When Mulla Majlisi heard this from his gifted son-in-law and intelligent student, he said, “Yes, it is true that if a person confesses that he is deficient in thanking Allah to the degree He is deserving of it, Allah includes him among the thankful ones.”
Amina Begum was a pious lady and herself a jurist of Islamic law. She also wrote books on religious laws. In addition to this she also assisted her brother Mulla Baqir Majlisi in collecting traditions and making arrangements for his magnum opus, Biharul Anwar. Even her husband Mulla Salih used to seek her counsel on the text of Allamah Hilli’s Qawaid and benefit from her advice.

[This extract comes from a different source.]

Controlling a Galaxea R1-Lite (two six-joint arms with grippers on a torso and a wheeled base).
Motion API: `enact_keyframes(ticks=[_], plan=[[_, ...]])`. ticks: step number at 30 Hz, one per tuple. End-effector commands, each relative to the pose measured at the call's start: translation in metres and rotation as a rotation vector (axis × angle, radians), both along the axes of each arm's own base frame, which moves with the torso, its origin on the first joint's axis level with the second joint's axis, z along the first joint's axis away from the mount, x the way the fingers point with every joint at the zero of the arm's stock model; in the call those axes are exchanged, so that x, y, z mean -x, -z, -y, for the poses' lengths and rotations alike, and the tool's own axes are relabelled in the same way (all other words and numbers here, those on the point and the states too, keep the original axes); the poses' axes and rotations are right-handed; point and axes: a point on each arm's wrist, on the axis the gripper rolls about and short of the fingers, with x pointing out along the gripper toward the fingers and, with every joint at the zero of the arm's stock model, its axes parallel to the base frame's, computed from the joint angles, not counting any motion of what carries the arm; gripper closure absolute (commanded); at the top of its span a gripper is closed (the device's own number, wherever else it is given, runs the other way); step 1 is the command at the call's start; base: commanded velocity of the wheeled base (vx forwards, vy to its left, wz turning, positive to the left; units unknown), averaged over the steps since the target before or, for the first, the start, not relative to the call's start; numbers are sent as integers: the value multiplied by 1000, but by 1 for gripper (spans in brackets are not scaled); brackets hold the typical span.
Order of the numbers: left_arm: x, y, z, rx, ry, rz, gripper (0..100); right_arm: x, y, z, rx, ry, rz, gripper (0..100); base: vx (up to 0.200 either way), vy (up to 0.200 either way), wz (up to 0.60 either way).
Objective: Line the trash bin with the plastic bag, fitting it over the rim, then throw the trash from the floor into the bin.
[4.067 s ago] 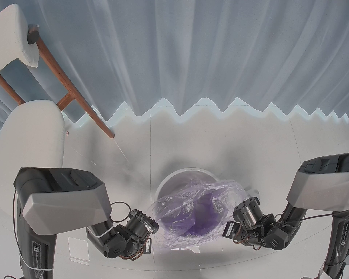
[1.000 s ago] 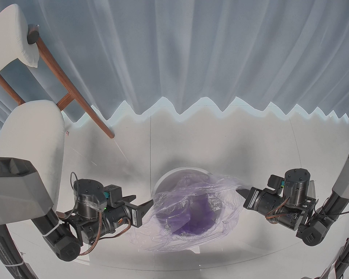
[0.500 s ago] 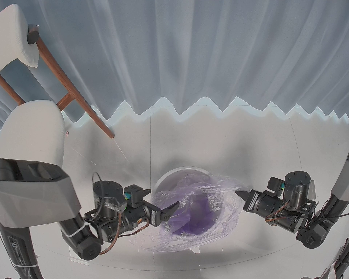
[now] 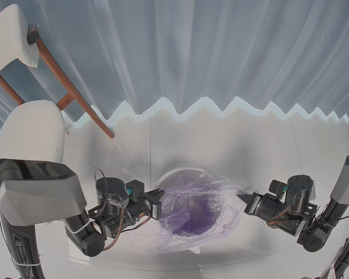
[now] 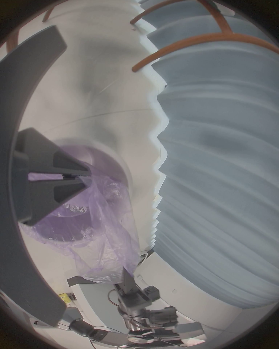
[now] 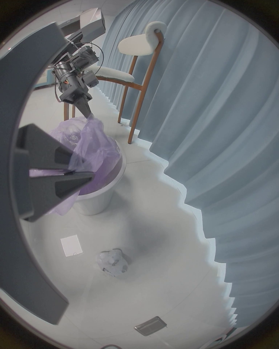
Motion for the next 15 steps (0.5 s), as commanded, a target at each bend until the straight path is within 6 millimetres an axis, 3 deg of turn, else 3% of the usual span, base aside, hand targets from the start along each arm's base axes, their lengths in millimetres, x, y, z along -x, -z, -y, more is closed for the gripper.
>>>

We should also know that many great personalities of Shia Islam came into existence through this accomplished lady. The great Wahid Behbahani, Allamah Bahrul Uloom, Sayyid Ali Tabatabai (writer of Riyaz) and Allamah Burujardi of the current age and many other great Shia luminaries belong to her lineage. A noteworthy point about this lady is that both her father and husband were geniuses of their own times. Muhaddith Qummi writes in Qawaidur Rizvia that the Late Majlisi the first, writes in the explanation of the chapter of the Prayer of the Dead from the book Man La Yahzarul Faqih: By the grace of Allah, I know these gentlemen since the last four years. They had sincere faith in Allah, prayers, heaven and hell as if they were before their eyes. They used to perform the midnight prayer. They used to recite the Morning Prayer in congregation. They used to impart good advice to the children, and obtain the knowledge of Quranic verses and traditions from their respected father.”
Wahid Behbahani writes in his journal Ijtihad al-Akhbar: “My grandfather, Mulla Salih had written marginal notes on Maalim when he was very young. Whoever reads these notes is astonished how he could have penned them at such a tender age?”